#### TASK TO COMPLETE
A word-for-word copy of the data is what's wanted, with no pictures.

#### COLLECTED DATA
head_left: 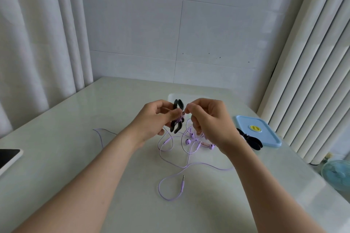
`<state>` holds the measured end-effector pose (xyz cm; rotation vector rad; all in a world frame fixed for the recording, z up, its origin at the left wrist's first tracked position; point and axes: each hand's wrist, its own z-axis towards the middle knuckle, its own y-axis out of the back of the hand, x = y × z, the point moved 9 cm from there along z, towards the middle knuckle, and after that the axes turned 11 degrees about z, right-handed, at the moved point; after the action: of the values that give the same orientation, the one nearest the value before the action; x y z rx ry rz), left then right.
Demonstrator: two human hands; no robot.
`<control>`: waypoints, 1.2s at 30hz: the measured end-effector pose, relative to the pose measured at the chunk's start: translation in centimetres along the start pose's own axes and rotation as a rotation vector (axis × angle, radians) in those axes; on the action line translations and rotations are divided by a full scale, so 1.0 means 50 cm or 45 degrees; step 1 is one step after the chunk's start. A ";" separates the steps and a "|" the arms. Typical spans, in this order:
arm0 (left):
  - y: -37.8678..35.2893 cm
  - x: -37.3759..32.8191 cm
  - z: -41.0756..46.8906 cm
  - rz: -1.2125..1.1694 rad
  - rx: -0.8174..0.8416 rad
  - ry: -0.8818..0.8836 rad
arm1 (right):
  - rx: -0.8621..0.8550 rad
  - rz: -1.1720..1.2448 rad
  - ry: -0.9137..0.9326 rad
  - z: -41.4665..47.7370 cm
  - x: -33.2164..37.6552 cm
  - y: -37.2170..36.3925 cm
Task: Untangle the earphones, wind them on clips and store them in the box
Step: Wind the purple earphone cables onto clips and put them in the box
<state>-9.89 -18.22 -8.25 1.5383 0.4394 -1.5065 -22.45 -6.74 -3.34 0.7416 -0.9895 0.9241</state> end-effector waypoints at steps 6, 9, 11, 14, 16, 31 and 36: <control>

#### ANSWER SPACE
head_left: 
`<state>` holds the measured end-effector pose (xyz cm; rotation vector rad; all in a world frame fixed for the recording, z up, its origin at the left wrist's first tracked position; point and axes: each hand's wrist, its own z-axis towards the middle knuckle, its own y-axis out of the back of the hand, x = y × z, the point moved 9 cm from there along z, towards the middle knuckle, and after that the axes turned 11 degrees about z, right-handed, at the moved point; after the action: of the values that give the same orientation, the one nearest the value before the action; x y z rx ry rz), left then right.
Demonstrator: two human hands; no robot.
`<control>`: waypoints, 1.2s at 30hz: the measured end-effector pose, relative to the pose measured at the chunk's start: translation in centimetres along the start pose's own axes and rotation as a rotation vector (axis × angle, radians) in those axes; on the action line translations and rotations are divided by a full scale, so 1.0 means 50 cm or 45 degrees; step 1 is one step after the chunk's start. A ";" separates the steps and a "|" the arms. Typical spans, in this order:
arm0 (left):
  - y: -37.8678..35.2893 cm
  - x: -37.3759..32.8191 cm
  - z: -41.0756..46.8906 cm
  - rz: -1.2125..1.1694 rad
  - rx: -0.8174..0.8416 rad
  - ry: -0.8818..0.8836 rad
arm1 (right):
  - rx: -0.8621..0.8550 rad
  - rz: -1.1720..1.2448 rad
  - ry: -0.9137..0.9326 rad
  - z: -41.4665..47.7370 cm
  - x: -33.2164..37.6552 cm
  - y: -37.2170..36.3925 cm
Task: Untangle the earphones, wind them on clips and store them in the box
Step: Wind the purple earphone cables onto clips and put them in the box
<state>-9.89 -18.22 -8.25 1.5383 0.4394 -1.5065 -22.45 -6.74 -3.34 0.7416 -0.9895 0.9241</state> end-effector waypoints at steps 6, 9, 11, 14, 16, 31 and 36: <control>

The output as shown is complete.